**Problem description**
Determine how many lines in the records below include the word "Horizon" and output that number alone.

**Dataset records**
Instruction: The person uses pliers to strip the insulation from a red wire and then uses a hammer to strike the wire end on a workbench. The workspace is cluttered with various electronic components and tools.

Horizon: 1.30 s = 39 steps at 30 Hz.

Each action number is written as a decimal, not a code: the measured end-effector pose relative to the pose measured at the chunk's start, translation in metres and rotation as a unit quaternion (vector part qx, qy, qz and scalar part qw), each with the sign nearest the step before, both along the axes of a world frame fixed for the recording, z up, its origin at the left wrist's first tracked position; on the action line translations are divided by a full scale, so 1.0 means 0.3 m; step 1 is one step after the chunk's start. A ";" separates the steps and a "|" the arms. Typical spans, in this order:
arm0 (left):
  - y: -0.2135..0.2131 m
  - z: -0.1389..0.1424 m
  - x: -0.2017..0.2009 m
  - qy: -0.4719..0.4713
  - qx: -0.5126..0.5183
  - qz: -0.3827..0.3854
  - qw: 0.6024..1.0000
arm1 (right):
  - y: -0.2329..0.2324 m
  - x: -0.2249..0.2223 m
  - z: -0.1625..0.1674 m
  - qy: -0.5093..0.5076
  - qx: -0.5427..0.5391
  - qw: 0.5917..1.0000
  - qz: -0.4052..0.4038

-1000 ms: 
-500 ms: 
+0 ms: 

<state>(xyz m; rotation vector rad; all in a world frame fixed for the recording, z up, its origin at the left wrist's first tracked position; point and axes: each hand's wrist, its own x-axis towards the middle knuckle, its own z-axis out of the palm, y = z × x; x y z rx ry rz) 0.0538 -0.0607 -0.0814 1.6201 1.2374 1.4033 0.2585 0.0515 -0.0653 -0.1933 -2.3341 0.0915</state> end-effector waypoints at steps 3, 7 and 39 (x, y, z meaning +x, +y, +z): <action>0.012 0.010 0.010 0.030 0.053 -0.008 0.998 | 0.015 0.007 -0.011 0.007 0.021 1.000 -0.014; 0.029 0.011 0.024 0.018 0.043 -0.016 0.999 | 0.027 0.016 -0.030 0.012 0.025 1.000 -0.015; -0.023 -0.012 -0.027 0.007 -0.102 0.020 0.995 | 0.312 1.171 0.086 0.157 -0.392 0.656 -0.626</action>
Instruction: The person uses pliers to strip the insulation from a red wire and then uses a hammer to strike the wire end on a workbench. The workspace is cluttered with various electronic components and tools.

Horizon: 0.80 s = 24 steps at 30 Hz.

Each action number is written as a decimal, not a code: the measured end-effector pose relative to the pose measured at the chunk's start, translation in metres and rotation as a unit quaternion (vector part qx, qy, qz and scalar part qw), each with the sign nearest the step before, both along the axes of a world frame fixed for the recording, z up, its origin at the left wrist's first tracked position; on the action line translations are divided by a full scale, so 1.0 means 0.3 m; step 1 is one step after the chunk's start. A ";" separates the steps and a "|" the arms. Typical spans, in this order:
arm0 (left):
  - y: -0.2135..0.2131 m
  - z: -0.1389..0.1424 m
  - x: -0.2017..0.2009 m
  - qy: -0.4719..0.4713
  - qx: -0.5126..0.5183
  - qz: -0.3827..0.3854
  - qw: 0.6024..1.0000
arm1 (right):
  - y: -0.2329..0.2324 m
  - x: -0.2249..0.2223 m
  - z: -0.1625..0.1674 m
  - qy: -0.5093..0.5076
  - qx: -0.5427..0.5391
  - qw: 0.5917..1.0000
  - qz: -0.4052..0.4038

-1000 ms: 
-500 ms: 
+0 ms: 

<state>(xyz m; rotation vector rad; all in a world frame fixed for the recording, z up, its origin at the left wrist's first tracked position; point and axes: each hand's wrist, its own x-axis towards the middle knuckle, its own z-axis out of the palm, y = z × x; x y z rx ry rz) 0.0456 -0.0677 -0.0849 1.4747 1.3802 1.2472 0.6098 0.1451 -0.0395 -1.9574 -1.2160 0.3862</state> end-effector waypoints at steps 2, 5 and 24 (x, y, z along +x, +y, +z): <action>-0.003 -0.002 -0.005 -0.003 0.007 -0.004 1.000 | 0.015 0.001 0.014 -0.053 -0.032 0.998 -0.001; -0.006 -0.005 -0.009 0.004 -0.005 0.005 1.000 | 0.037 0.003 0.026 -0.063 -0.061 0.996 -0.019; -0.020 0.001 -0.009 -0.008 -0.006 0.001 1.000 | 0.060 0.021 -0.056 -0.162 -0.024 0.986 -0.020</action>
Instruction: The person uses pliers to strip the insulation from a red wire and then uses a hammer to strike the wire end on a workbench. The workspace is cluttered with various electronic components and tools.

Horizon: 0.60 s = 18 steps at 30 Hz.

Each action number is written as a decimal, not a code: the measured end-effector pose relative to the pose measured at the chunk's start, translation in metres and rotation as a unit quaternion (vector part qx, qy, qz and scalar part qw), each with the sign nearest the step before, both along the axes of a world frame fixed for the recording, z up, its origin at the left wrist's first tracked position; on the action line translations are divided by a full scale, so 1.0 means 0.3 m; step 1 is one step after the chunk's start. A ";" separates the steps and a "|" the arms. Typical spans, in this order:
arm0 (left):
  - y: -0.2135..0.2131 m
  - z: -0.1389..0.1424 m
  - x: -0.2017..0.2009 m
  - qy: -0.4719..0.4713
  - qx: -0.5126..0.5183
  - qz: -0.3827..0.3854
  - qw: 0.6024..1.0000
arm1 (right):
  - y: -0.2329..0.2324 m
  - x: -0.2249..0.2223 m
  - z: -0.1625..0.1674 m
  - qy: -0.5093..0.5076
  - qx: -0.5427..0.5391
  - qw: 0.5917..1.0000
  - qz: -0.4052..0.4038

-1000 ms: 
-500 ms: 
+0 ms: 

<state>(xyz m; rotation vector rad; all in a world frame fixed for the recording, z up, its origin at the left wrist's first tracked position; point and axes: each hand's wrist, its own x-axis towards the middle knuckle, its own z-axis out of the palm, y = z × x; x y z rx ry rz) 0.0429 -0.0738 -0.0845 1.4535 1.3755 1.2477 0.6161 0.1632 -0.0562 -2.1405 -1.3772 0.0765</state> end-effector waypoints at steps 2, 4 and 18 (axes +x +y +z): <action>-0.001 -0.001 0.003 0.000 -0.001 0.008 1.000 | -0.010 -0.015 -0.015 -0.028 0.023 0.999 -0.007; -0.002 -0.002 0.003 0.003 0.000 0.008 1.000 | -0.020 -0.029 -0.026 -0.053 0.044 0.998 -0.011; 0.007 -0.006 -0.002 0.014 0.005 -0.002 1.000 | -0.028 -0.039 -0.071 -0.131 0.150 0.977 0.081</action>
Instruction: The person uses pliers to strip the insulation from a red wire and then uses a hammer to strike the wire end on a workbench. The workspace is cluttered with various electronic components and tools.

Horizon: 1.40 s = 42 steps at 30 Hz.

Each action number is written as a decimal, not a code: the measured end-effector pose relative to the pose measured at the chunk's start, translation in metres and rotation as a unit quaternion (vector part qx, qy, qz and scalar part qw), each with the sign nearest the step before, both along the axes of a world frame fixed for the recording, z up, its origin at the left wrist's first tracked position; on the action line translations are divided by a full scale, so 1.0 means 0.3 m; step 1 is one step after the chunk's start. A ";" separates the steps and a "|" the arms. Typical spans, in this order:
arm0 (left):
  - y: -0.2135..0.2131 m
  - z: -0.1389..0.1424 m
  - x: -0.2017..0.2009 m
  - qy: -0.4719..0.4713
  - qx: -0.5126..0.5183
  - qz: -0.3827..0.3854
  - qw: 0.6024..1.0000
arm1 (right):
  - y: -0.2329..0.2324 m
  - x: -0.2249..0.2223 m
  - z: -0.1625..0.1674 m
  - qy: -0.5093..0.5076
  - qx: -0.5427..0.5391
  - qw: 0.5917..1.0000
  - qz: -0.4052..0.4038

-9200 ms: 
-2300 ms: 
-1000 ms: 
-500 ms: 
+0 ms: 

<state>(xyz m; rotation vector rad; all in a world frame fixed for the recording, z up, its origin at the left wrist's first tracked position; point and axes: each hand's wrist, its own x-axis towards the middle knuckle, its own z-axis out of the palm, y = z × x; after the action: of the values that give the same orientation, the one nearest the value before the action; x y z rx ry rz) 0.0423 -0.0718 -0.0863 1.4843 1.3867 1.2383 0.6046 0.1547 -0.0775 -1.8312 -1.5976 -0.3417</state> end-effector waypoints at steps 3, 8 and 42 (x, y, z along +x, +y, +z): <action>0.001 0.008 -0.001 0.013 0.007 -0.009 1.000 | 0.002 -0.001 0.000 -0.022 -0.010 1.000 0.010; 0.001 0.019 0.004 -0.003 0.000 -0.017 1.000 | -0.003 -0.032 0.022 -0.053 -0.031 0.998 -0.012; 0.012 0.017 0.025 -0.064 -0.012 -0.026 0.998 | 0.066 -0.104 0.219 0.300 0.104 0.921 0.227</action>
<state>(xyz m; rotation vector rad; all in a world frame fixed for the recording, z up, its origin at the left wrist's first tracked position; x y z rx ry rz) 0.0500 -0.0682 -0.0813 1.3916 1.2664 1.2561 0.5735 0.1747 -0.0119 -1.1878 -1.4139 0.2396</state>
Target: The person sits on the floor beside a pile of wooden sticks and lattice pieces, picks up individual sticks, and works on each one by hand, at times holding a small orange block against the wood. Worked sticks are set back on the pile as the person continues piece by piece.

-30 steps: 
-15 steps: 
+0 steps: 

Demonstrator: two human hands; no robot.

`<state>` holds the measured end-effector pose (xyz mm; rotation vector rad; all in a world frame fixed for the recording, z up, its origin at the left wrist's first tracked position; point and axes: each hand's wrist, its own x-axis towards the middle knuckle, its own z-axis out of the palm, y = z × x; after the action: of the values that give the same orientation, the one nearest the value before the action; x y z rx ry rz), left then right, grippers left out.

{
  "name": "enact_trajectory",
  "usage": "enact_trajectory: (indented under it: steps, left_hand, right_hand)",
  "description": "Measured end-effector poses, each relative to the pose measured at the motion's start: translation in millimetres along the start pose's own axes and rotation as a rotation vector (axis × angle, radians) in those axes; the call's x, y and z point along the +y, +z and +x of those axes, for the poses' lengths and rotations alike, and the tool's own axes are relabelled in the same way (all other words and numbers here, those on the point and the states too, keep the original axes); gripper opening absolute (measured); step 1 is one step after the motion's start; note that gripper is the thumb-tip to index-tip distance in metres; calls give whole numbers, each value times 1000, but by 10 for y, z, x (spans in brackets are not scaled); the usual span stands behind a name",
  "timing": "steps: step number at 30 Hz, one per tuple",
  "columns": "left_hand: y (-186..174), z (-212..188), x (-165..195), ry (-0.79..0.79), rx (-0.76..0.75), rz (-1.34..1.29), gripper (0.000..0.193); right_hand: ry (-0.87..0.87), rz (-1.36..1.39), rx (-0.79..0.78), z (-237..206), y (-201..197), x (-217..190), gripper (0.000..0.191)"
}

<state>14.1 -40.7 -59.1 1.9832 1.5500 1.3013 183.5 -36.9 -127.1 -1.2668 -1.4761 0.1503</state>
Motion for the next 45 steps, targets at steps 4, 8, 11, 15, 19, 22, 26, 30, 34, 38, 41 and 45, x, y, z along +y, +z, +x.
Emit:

**Answer box**
4